• Aim of the exercise: Find and return every line of the data that contains the word "GeoJSON".

• Material to process:
****

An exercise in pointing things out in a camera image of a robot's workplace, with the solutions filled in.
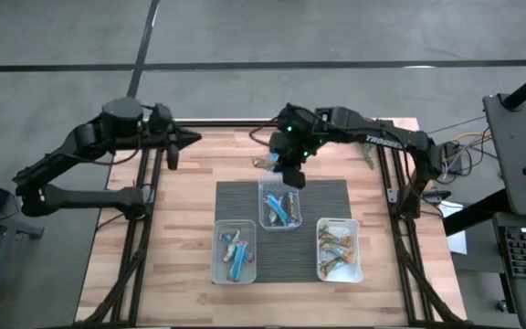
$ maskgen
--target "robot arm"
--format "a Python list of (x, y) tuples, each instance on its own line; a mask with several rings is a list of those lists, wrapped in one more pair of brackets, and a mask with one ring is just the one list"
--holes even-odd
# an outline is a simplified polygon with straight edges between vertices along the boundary
[(269, 147), (279, 156), (274, 170), (283, 173), (284, 183), (290, 186), (305, 186), (301, 164), (327, 142), (373, 143), (394, 148), (411, 154), (416, 164), (409, 184), (399, 191), (398, 209), (403, 216), (419, 218), (421, 194), (427, 183), (442, 173), (441, 149), (426, 133), (365, 119), (343, 107), (312, 112), (288, 103), (279, 113), (277, 124), (279, 131), (271, 135)]
[(175, 170), (178, 153), (201, 139), (199, 133), (177, 127), (170, 110), (156, 104), (148, 120), (142, 105), (122, 98), (103, 105), (101, 114), (70, 132), (62, 145), (37, 163), (17, 173), (16, 194), (22, 212), (31, 217), (49, 215), (61, 208), (116, 207), (127, 219), (146, 215), (145, 199), (137, 187), (119, 191), (66, 191), (49, 184), (80, 163), (96, 163), (107, 152), (142, 148), (164, 149), (168, 168)]

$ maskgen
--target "wooden table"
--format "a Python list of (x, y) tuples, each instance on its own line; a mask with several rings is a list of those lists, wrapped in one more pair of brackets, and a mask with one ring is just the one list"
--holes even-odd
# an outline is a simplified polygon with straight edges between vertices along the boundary
[[(417, 129), (416, 119), (394, 119), (394, 123)], [(330, 143), (304, 166), (309, 180), (346, 179), (352, 217), (361, 227), (362, 282), (215, 285), (210, 281), (210, 261), (216, 182), (257, 180), (262, 172), (252, 166), (251, 158), (268, 150), (249, 139), (248, 128), (196, 130), (203, 139), (180, 153), (179, 169), (168, 171), (163, 164), (138, 325), (406, 324), (376, 153), (373, 153), (375, 169), (372, 170), (358, 144)], [(268, 131), (261, 132), (261, 137), (265, 138), (266, 134)], [(118, 158), (127, 155), (119, 153)], [(391, 159), (388, 164), (394, 173)], [(113, 166), (108, 188), (131, 186), (138, 165), (139, 157)], [(424, 210), (435, 211), (428, 206)], [(100, 223), (116, 214), (116, 210), (103, 210)], [(416, 223), (427, 278), (452, 311), (465, 319), (440, 218), (424, 213)], [(120, 218), (97, 233), (77, 320), (86, 318), (115, 282), (126, 227), (126, 221)], [(412, 291), (416, 309), (421, 314), (414, 282)], [(124, 310), (129, 308), (127, 302)]]

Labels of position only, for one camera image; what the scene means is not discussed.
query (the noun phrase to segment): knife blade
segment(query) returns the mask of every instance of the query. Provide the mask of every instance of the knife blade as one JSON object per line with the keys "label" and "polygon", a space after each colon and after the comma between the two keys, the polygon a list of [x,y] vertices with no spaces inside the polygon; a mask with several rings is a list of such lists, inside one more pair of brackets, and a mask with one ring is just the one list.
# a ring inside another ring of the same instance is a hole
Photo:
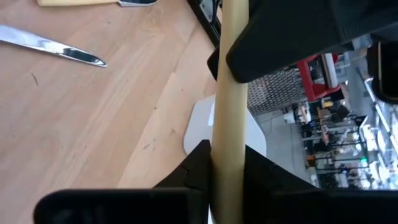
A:
{"label": "knife blade", "polygon": [[48,52],[71,60],[88,63],[90,65],[106,67],[106,63],[103,60],[85,52],[84,50],[2,24],[0,24],[0,41]]}
{"label": "knife blade", "polygon": [[40,6],[82,6],[118,2],[122,7],[151,6],[157,0],[37,0]]}

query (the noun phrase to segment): metal grid
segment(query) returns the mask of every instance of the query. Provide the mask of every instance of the metal grid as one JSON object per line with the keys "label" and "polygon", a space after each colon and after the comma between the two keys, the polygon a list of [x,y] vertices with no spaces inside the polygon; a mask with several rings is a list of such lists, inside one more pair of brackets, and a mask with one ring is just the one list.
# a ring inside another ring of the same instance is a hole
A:
{"label": "metal grid", "polygon": [[260,115],[305,100],[297,68],[279,70],[249,83],[248,109]]}

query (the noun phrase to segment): wood grain
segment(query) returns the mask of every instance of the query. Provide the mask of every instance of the wood grain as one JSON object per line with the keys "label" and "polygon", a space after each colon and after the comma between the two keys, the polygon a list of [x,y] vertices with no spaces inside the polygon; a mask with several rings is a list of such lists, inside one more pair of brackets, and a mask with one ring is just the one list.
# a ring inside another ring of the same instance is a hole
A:
{"label": "wood grain", "polygon": [[65,188],[152,187],[184,158],[213,46],[184,0],[153,7],[0,2],[0,23],[79,47],[99,68],[0,43],[1,223]]}

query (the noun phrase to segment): wooden stick
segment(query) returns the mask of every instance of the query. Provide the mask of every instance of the wooden stick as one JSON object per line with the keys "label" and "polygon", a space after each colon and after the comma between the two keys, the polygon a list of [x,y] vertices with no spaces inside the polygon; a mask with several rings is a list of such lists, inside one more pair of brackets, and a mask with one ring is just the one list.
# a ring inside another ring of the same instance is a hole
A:
{"label": "wooden stick", "polygon": [[211,143],[215,175],[211,209],[217,224],[243,223],[248,85],[235,81],[225,57],[248,20],[248,0],[223,1],[218,91]]}

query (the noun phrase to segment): floor
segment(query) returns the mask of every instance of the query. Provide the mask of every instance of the floor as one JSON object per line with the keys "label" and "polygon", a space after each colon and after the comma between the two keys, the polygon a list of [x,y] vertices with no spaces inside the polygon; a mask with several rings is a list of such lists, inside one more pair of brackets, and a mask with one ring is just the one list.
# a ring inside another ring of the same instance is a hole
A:
{"label": "floor", "polygon": [[305,150],[295,124],[286,124],[281,111],[257,117],[267,140],[267,158],[290,173],[311,182],[305,168]]}
{"label": "floor", "polygon": [[1,43],[1,223],[32,222],[65,188],[152,187],[184,158],[196,101],[215,92],[213,46],[185,0],[41,8],[0,2],[0,24],[70,43],[97,68]]}

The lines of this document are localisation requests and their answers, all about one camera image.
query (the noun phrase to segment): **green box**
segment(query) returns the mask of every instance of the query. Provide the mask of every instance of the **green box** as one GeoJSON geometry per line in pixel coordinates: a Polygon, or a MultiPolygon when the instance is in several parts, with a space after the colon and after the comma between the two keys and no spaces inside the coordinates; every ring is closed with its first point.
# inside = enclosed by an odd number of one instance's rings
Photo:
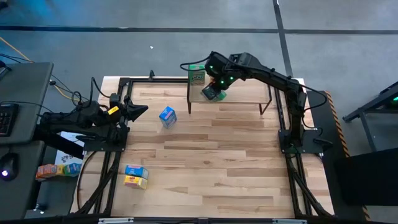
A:
{"type": "Polygon", "coordinates": [[[191,85],[204,85],[205,84],[205,76],[206,76],[206,71],[204,65],[189,65],[188,67],[190,70],[197,70],[197,69],[203,69],[201,71],[191,71],[188,72],[188,77],[189,77],[189,83],[191,85]]]}

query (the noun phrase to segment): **yellow label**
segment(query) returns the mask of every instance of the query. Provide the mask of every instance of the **yellow label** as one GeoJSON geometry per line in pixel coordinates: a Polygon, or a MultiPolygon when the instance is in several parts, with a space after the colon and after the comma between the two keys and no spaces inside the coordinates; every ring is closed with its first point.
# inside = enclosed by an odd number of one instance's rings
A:
{"type": "Polygon", "coordinates": [[[110,109],[108,111],[108,114],[111,115],[111,114],[115,113],[117,110],[119,110],[118,106],[114,106],[112,109],[110,109]]]}

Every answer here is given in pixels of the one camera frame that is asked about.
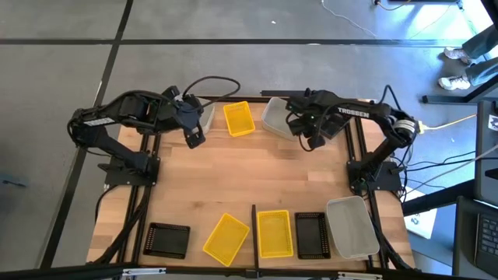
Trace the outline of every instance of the white plastic bin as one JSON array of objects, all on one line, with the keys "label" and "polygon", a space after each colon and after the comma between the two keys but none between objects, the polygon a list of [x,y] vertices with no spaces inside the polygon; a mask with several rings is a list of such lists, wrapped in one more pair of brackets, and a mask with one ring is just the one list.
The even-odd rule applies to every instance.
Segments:
[{"label": "white plastic bin", "polygon": [[344,258],[376,254],[379,243],[359,196],[330,200],[325,209],[336,252]]},{"label": "white plastic bin", "polygon": [[[265,111],[261,116],[263,128],[271,133],[283,137],[290,141],[297,141],[297,137],[290,132],[289,125],[286,123],[286,117],[290,113],[286,110],[287,101],[272,97],[266,105]],[[290,121],[295,120],[296,116],[290,117]]]},{"label": "white plastic bin", "polygon": [[[209,100],[204,100],[202,98],[199,98],[199,102],[201,102],[201,104],[204,105],[208,103]],[[204,108],[204,113],[202,113],[201,119],[199,120],[199,124],[201,124],[202,132],[204,134],[207,134],[209,132],[209,129],[211,128],[212,119],[214,117],[215,117],[215,104],[213,103]]]}]

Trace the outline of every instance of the black tray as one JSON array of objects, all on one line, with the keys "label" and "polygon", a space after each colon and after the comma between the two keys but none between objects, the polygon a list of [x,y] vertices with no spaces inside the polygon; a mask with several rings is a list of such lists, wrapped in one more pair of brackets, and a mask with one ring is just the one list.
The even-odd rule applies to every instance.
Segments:
[{"label": "black tray", "polygon": [[185,259],[189,235],[189,226],[151,222],[143,254]]},{"label": "black tray", "polygon": [[329,259],[325,213],[296,213],[297,257],[303,260]]}]

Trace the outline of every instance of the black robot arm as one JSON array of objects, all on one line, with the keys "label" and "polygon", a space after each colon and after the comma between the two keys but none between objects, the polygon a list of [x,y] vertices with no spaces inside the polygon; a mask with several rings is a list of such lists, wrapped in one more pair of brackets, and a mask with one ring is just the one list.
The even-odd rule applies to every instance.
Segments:
[{"label": "black robot arm", "polygon": [[176,86],[162,94],[143,90],[123,93],[107,105],[76,110],[68,122],[68,133],[79,147],[98,148],[109,153],[111,163],[99,165],[108,173],[119,170],[141,174],[142,177],[156,177],[156,162],[147,153],[133,152],[110,137],[105,126],[122,124],[136,128],[143,135],[182,129],[188,147],[193,149],[205,141],[199,124],[203,108],[193,95],[178,98],[179,95]]},{"label": "black robot arm", "polygon": [[[368,152],[361,161],[349,166],[350,180],[355,178],[350,182],[353,186],[375,181],[383,161],[396,149],[411,145],[418,131],[417,121],[402,110],[386,103],[341,98],[326,90],[306,89],[303,96],[290,97],[286,109],[290,111],[287,124],[291,132],[307,138],[308,151],[324,145],[324,137],[334,137],[351,117],[370,119],[381,127],[386,139],[375,151]],[[292,115],[297,118],[289,121]]]}]

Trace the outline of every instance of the yellow plastic basket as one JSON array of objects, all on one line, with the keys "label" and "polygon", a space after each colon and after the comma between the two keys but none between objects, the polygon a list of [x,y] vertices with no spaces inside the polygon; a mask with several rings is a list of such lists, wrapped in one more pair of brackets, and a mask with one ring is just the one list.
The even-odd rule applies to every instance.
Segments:
[{"label": "yellow plastic basket", "polygon": [[294,255],[289,211],[258,212],[258,246],[262,258]]},{"label": "yellow plastic basket", "polygon": [[205,242],[202,250],[229,267],[248,233],[248,226],[225,213],[212,231],[208,241]]},{"label": "yellow plastic basket", "polygon": [[233,137],[249,134],[256,129],[247,101],[225,105],[223,112],[228,132]]}]

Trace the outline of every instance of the gray floor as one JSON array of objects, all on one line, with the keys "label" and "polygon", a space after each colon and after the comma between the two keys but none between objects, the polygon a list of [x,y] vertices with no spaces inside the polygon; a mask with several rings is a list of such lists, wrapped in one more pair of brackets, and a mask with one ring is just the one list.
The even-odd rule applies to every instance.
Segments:
[{"label": "gray floor", "polygon": [[[367,0],[326,3],[380,38],[410,38],[443,13],[415,39],[467,39],[472,35],[456,6],[447,10],[444,4],[417,4],[386,12],[373,8]],[[124,7],[124,0],[1,0],[0,38],[113,38]],[[319,1],[297,0],[136,1],[124,37],[370,38],[323,10]],[[109,50],[109,46],[0,47],[0,173],[28,183],[26,188],[0,185],[0,271],[37,265],[75,151],[65,124],[74,109],[92,105]],[[459,61],[443,59],[440,52],[440,48],[374,46],[123,46],[104,102],[129,89],[160,92],[170,85],[183,89],[203,75],[240,80],[240,95],[310,87],[344,97],[379,98],[384,85],[390,83],[403,109],[429,126],[437,126],[475,113],[474,107],[419,102],[428,93],[468,92],[445,93],[438,88],[437,78],[458,74],[464,68]],[[225,83],[209,82],[193,92],[223,94],[229,90]],[[111,129],[111,134],[116,135],[117,129]],[[474,149],[475,121],[466,121],[420,135],[412,161],[440,161]],[[103,172],[96,168],[100,162],[103,159],[87,157],[56,266],[82,264],[86,259],[94,205],[102,191]],[[424,170],[410,178],[423,180],[441,170]],[[472,167],[467,166],[433,183],[450,186],[472,176]],[[434,191],[428,187],[421,190]],[[450,232],[444,227],[441,236]]]}]

****

• Completed exercise:
segment(query) returns the mask of every instance of the query. Provide the mask of every instance of the **green box** as one GeoJSON geometry per line in pixel coordinates: a Polygon, or a MultiPolygon when the instance is in several parts, with a space after the colon and after the comma between the two keys and no spaces inside the coordinates; every ring is closed with its first point.
segment(query) returns the mask of every instance of the query. Provide the mask of every instance of the **yellow label** as one GeoJSON geometry per line in pixel coordinates: a Polygon, or a MultiPolygon when the instance is in several parts, with a space after the colon and after the comma between the two keys and no spaces inside the coordinates; every ring is closed with its first point.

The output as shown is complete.